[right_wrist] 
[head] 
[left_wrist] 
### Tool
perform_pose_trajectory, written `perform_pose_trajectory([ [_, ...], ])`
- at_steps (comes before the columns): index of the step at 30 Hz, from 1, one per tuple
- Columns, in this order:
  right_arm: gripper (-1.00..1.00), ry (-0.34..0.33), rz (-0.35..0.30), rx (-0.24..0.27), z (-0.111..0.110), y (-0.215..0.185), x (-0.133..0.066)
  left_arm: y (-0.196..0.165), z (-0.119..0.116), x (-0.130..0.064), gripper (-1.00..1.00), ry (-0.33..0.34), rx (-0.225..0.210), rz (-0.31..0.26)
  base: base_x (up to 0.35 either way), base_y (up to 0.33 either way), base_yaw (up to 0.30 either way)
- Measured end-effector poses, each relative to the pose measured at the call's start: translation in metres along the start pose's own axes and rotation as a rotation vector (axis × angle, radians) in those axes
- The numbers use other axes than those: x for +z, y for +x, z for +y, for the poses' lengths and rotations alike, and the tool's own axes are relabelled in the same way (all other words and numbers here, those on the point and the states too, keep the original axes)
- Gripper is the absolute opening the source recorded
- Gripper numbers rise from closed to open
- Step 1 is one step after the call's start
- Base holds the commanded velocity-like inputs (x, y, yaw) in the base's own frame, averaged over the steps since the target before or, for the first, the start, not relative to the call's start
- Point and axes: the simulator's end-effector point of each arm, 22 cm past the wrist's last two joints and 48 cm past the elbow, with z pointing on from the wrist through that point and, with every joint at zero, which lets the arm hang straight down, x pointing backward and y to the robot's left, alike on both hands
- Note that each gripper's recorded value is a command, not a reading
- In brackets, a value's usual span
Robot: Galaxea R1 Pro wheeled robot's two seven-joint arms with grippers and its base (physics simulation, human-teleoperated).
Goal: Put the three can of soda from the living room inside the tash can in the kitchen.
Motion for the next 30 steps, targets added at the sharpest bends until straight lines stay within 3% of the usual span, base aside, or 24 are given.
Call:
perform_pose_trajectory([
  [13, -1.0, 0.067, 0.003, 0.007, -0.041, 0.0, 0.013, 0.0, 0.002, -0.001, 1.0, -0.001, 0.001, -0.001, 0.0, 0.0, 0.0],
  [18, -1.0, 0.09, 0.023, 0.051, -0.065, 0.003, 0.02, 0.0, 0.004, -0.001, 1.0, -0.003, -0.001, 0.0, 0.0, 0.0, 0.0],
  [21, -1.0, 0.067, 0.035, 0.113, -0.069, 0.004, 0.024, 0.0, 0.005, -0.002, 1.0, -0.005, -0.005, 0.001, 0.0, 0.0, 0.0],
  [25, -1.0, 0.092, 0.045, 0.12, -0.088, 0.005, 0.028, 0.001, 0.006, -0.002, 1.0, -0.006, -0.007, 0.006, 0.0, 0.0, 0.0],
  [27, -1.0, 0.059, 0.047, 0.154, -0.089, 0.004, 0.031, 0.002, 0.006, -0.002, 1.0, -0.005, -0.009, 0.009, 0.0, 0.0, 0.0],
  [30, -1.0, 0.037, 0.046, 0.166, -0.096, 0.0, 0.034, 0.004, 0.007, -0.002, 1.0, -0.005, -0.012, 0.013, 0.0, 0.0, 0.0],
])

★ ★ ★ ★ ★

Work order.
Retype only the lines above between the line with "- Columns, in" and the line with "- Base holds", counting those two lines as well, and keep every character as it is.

Reply.
- Columns, in this order:
  right_arm: gripper (-1.00..1.00), ry (-0.34..0.33), rz (-0.35..0.30), rx (-0.24..0.27), z (-0.111..0.110), y (-0.215..0.185), x (-0.133..0.066)
  left_arm: y (-0.196..0.165), z (-0.119..0.116), x (-0.130..0.064), gripper (-1.00..1.00), ry (-0.33..0.34), rx (-0.225..0.210), rz (-0.31..0.26)
  base: base_x (up to 0.35 either way), base_y (up to 0.33 either way), base_yaw (up to 0.30 either way)
- Measured end-effector poses, each relative to the pose measured at the call's start: translation in metres along the start pose's own axes and rotation as a rotation vector (axis × angle, radians) in those axes
- The numbers use other axes than those: x for +z, y for +x, z for +y, for the poses' lengths and rotations alike, and the tool's own axes are relabelled in the same way (all other words and numbers here, those on the point and the states too, keep the original axes)
- Gripper is the absolute opening the source recorded
- Gripper numbers rise from closed to open
- Step 1 is one step after the call's start
- Base holds the commanded velocity-like inputs (x, y, yaw) in the base's own frame, averaged over the steps since the target before or, for the first, the start, not relative to the call's start

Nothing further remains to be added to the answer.